What is needed.
For each line below, check whether "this" is present. Report how many lines have it, nothing else.
------------------------------------------------
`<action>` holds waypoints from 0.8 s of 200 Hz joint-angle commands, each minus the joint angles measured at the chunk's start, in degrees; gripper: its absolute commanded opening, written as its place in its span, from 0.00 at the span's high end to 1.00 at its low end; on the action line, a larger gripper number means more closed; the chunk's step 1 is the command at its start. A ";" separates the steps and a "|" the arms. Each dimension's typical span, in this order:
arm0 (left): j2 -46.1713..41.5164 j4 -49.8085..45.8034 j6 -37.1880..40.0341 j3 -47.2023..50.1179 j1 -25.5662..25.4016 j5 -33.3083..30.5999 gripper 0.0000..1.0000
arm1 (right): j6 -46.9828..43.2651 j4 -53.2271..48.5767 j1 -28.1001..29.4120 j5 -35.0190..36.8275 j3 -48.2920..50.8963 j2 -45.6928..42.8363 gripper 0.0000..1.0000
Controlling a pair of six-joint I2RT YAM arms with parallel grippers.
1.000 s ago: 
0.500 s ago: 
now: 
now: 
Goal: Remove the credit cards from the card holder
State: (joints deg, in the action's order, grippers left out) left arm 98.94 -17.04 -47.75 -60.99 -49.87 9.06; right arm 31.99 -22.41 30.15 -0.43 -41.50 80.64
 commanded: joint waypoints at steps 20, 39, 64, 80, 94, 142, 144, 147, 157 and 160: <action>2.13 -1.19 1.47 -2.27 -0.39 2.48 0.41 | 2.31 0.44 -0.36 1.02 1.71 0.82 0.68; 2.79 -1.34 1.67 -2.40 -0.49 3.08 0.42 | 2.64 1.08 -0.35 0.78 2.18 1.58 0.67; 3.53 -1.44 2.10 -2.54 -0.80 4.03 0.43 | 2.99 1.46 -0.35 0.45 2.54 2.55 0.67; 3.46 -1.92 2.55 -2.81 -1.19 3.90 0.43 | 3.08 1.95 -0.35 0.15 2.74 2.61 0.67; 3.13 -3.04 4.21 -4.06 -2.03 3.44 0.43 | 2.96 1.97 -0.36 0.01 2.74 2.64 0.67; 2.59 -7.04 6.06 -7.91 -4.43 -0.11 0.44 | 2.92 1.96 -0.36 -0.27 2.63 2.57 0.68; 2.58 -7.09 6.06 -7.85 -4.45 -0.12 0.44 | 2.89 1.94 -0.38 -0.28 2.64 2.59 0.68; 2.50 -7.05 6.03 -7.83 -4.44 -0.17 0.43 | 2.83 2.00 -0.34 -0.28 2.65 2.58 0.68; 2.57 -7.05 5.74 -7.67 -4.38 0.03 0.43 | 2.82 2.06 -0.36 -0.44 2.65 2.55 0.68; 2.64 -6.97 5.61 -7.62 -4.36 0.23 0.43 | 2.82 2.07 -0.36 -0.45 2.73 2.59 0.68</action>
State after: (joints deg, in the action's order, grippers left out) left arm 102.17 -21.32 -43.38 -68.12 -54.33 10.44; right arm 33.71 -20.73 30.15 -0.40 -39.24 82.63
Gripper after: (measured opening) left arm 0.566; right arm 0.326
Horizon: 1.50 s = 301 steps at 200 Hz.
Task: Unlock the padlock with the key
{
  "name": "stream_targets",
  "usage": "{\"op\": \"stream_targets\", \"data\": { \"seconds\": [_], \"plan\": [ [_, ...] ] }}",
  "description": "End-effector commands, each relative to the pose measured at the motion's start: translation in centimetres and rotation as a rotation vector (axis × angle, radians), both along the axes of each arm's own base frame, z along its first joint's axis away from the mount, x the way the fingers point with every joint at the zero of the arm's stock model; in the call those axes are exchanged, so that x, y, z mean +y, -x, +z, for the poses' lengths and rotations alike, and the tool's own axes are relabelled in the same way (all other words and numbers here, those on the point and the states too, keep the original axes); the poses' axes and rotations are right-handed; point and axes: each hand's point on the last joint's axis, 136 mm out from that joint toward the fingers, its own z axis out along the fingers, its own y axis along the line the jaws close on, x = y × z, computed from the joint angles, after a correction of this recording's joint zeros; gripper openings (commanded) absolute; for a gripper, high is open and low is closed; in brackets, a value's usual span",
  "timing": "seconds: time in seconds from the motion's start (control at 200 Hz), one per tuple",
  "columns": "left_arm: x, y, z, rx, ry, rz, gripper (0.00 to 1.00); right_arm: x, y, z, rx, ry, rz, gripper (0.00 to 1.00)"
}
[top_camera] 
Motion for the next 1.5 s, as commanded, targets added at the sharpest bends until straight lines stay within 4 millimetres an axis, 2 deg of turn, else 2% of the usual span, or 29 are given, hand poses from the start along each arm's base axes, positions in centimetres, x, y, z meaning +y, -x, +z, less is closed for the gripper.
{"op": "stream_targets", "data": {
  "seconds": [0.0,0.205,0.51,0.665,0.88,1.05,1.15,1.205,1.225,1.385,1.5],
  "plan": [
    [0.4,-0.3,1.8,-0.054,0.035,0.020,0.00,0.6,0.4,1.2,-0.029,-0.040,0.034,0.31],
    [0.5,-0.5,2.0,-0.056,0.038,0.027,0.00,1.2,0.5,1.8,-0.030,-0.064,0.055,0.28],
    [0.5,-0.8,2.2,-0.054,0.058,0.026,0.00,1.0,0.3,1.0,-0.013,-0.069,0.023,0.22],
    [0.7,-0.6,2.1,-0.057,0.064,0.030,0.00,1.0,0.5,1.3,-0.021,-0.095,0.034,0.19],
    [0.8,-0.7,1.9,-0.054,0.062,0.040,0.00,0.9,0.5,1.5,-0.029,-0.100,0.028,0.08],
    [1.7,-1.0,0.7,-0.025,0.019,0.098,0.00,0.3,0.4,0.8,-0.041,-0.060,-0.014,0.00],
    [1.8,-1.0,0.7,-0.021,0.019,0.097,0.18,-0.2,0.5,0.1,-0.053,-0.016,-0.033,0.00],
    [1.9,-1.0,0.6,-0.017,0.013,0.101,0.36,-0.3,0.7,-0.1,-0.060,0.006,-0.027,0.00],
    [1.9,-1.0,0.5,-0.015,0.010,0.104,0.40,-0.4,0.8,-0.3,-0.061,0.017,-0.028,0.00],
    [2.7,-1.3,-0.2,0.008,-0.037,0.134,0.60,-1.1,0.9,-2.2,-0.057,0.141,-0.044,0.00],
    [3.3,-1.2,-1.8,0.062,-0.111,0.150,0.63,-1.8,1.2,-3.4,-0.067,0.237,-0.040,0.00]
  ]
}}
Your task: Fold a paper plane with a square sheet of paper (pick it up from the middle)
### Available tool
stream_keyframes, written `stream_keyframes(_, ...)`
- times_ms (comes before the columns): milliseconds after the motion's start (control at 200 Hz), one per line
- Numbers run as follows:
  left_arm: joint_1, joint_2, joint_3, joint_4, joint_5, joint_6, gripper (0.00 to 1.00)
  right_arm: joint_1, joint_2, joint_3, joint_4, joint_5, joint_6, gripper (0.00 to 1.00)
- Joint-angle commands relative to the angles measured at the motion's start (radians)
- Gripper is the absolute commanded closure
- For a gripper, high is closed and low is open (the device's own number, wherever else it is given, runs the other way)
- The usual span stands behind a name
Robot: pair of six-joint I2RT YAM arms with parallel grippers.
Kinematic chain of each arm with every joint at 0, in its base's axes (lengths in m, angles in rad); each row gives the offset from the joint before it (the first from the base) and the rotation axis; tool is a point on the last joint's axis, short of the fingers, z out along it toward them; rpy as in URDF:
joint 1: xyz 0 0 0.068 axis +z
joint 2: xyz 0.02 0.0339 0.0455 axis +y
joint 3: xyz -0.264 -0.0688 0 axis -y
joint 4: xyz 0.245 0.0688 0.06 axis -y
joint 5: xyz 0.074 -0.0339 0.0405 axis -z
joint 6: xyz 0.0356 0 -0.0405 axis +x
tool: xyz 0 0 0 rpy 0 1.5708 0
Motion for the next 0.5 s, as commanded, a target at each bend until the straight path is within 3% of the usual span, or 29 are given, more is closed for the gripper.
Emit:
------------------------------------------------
Your solution.
2